◆ **Task**: Give again, word for word, the line holding "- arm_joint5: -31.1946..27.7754" and every line after it through the end of the data below. Omit pictures.

◆ **Collected material**:
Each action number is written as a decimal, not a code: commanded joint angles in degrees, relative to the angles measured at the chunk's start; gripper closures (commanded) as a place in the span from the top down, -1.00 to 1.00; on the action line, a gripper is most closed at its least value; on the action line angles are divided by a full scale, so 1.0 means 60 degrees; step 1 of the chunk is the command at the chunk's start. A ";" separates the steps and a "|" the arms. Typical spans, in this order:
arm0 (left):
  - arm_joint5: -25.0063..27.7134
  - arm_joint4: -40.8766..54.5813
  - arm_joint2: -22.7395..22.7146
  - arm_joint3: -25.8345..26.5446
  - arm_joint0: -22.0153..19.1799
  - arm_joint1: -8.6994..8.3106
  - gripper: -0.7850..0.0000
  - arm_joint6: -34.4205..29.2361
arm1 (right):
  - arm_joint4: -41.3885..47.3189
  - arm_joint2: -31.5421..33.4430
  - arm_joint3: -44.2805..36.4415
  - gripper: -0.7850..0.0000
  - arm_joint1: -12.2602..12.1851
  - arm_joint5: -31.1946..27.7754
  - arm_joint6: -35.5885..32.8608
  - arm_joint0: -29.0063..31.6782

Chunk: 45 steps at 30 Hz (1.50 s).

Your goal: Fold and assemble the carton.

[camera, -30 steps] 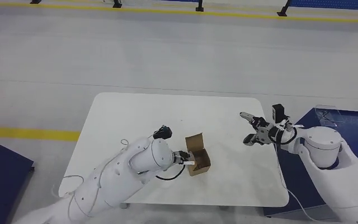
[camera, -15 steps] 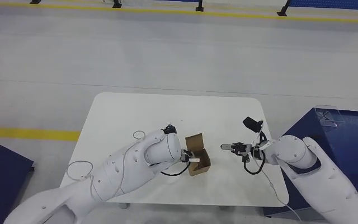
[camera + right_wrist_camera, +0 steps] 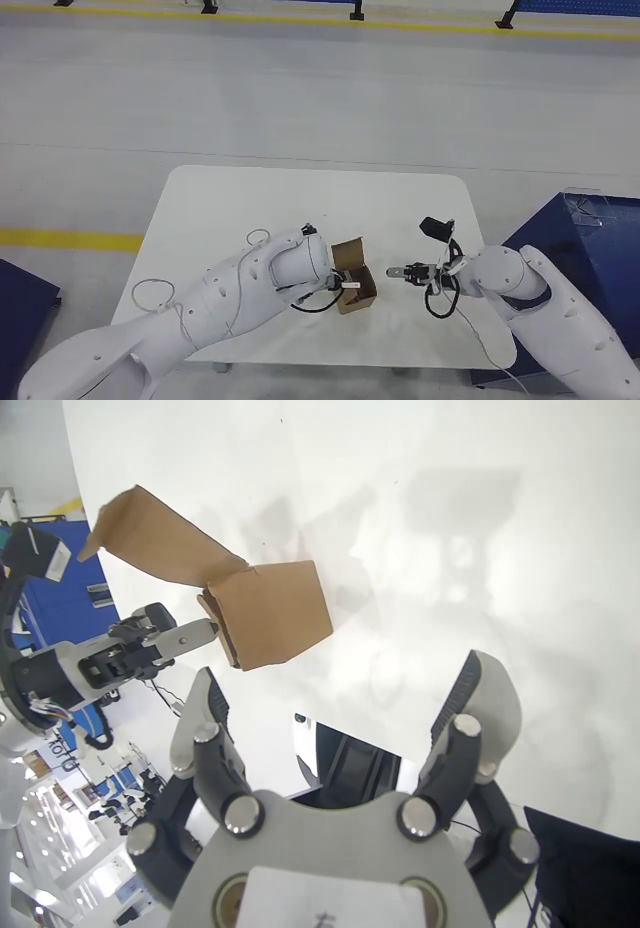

◆ **Your response**:
  - arm_joint5: -31.1946..27.7754
  - arm_joint6: -35.5885..32.8608
  - arm_joint0: -29.0063..31.6782

Chunk: 45 steps at 30 Hz (1.50 s).

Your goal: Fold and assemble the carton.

[camera, -30 steps] 
[camera, -15 steps] 
[camera + right_wrist_camera, +0 steps] 

Further output is not needed for this exercise.